Гурни вышел на изящное крыльцо здания и застегнул куртку. Он решил воспользоваться приглашением и пройтись до парковки окольным маршрутом, сделать круг по парку, окружавшему здание. Травянистая тропинка привела его к задней части особняка, где стриженая изумрудная лужайка упиралась в кленовую рощицу. Невысокий бордюр каменной кладки разделял газон и деревья. Возле него стояли женщина и двое мужчин с лопатками в руках, занятые посадкой каких-то растений.

По мере того как Гурни приближался к ним по зеленой лужайке, он разглядел, что это были молодые латиноамериканцы, которыми командовала женщина постарше, в зеленых сапогах до колена и коричневой куртке. В садовой тележке лежало несколько разноцветных мешочков с луковицами тюльпанов. Женщина недовольно наблюдала за работниками.
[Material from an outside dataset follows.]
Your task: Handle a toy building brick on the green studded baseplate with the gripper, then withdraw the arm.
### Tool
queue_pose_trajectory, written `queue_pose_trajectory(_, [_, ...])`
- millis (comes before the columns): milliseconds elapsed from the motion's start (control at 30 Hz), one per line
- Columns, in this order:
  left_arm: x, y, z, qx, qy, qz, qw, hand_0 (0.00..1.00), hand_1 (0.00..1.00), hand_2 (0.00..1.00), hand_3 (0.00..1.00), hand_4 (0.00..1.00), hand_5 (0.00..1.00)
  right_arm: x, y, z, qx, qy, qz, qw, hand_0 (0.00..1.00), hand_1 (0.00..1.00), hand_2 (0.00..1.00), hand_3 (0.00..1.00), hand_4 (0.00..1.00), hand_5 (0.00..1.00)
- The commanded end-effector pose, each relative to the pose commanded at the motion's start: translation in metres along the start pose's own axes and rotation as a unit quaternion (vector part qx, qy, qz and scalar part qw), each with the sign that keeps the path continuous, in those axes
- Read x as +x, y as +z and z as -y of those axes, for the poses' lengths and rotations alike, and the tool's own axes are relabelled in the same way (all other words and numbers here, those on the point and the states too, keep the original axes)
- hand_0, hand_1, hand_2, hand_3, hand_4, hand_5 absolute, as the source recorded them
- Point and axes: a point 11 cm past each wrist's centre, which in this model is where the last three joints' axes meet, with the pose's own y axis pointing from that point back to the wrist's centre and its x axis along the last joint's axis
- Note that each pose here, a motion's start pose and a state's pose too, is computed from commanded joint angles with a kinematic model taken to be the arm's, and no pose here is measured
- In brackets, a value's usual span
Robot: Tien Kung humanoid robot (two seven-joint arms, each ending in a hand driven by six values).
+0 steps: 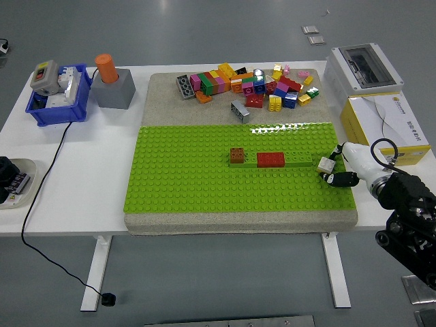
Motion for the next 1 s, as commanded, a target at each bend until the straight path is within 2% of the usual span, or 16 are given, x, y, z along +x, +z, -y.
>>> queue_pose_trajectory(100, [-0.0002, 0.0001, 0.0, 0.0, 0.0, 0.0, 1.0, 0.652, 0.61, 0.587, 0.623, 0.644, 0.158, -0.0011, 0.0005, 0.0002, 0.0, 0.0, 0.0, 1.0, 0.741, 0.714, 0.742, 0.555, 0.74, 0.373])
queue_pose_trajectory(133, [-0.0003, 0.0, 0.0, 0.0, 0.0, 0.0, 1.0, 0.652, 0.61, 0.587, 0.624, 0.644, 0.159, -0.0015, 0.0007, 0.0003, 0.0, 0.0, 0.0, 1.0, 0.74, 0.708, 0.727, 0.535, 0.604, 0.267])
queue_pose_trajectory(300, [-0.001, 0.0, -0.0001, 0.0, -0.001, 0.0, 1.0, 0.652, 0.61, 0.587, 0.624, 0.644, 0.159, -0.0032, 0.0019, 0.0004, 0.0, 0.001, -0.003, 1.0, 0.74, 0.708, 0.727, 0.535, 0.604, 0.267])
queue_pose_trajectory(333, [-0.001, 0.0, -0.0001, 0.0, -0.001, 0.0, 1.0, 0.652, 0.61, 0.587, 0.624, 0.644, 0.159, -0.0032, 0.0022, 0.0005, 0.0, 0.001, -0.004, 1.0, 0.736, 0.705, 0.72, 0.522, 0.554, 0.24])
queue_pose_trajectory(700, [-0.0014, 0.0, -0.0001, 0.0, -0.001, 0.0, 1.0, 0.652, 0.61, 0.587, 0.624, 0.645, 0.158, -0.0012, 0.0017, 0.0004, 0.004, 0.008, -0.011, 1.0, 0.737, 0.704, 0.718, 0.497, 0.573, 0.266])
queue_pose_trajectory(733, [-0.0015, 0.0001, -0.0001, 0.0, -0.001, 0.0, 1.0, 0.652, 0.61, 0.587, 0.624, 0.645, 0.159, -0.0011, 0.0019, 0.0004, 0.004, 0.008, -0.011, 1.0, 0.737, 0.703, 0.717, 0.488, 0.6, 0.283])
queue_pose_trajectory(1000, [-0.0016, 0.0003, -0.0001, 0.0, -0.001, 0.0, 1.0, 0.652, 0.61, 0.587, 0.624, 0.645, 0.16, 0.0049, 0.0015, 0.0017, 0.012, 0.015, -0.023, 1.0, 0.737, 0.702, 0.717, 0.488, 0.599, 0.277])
– Карлос, – закричала она, – roja, blanca, amarilla… roja, blanca, amarilla! – а затем повторила по-английски: – Красный, белый, желтый. Красный, белый, желтый – неужели так сложно запомнить?

Она тяжело вздохнула, по-видимому сокрушаясь о нерадивости своих подопечных, а затем приветливо улыбнулась подошедшему Гурни.

– Мне кажется, что цветущий бутон – самое исцеляющее зрелище на свете, – заявила она с характерным лонг-айлендским выговором. – А вы как думаете?

Он не успел ответить. Она протянула ему руку и представилась:

– Я Кадди.

– Дэйв Гурни.

– Добро пожаловать в рай на земле! Мне кажется, я вас тут раньше не видела.

– Я здесь только на один день.

– Да что вы? – В ее тоне звучало ожидание объяснения.

– Я приятель Марка Меллери.

Она слегка нахмурилась:

– Дэйв Гурни, говорите?

– Да.

– Наверняка он упоминал вас, просто я что-то не припомню. А давно вы знаете Марка?

– С колледжа. Могу я спросить, чем вы здесь занимаетесь?

– Я-то? – Она удивленно вскинула брови. – Я здесь живу. Это мой дом. Я Кадди Меллери. Марк – мой муж.

Глава 13

Не о чем жалеть

Стоял полдень, но сгущавшиеся тучи накрыли долину атмосферой зимних сумерек. Гурни включил в машине обогреватель, чтобы согреть руки. С каждым годом суставы его пальцев становились все чувствительнее, напоминая ему об отцовском артрите. Он разжал пальцы и снова сомкнул их на руле.

Отец тоже так делал.

Он вспомнил, как однажды спросил у него, неразговорчивого, замкнутого человека, не болят ли у него пальцы.

– Это возраст, – ответил ему отец, – ничего с этим не поделаешь. – Его интонация не подразумевала продолжения беседы.

Он снова подумал о Кадди. Почему Меллери не сказал ему, что снова женился? Неужели он не хотел, чтобы Гурни с ней поговорил? И если он не упомянул даже собственную жену, о чем еще он умалчивал?

И тут странная цепочка размышлений заставила его вспомнить строчки из третьего стиха. Он попытался вспомнить его целиком:

Я делаю, что сделал
За совесть и за страх,
Чтоб месть не охладела,
Не обратилась в прах,
Чтоб кровь, как роза красная,
Цвела в саду моем.
Явился не напрасно я —
Предстанешь пред судом.

Почему кровь была красной, именно как роза? Потому ли, что роза – первое, что ассоциируется с красным цветом?

Желание вернуться домой усилилось голодом. После утреннего кофе у Абеляров прошло полдня, а он до сих пор ничего не ел.

Когда Мадлен была голодна, ее начинало подташнивать, а Гурни в такой ситуации становился чересчур критичным в суждениях, хотя нелегко было себе в этом признаться. Он научился оценивать свое настроение по реакции на внешний мир. Например, у поворота на Уолнат-Кроссинг находилась художественная галерея «Верблюжий горб», где выставлялись местные художники, скульпторы и прочие творческие личности. Когда Гурни был в хорошем настроении, при взгляде на витрину он радовался эксцентричности своих соседей; когда в плохом – их творения казались ему пустышкой. Сегодня галерея его раздражала – верный знак, что дома следует воздержаться от категоричных заявлений.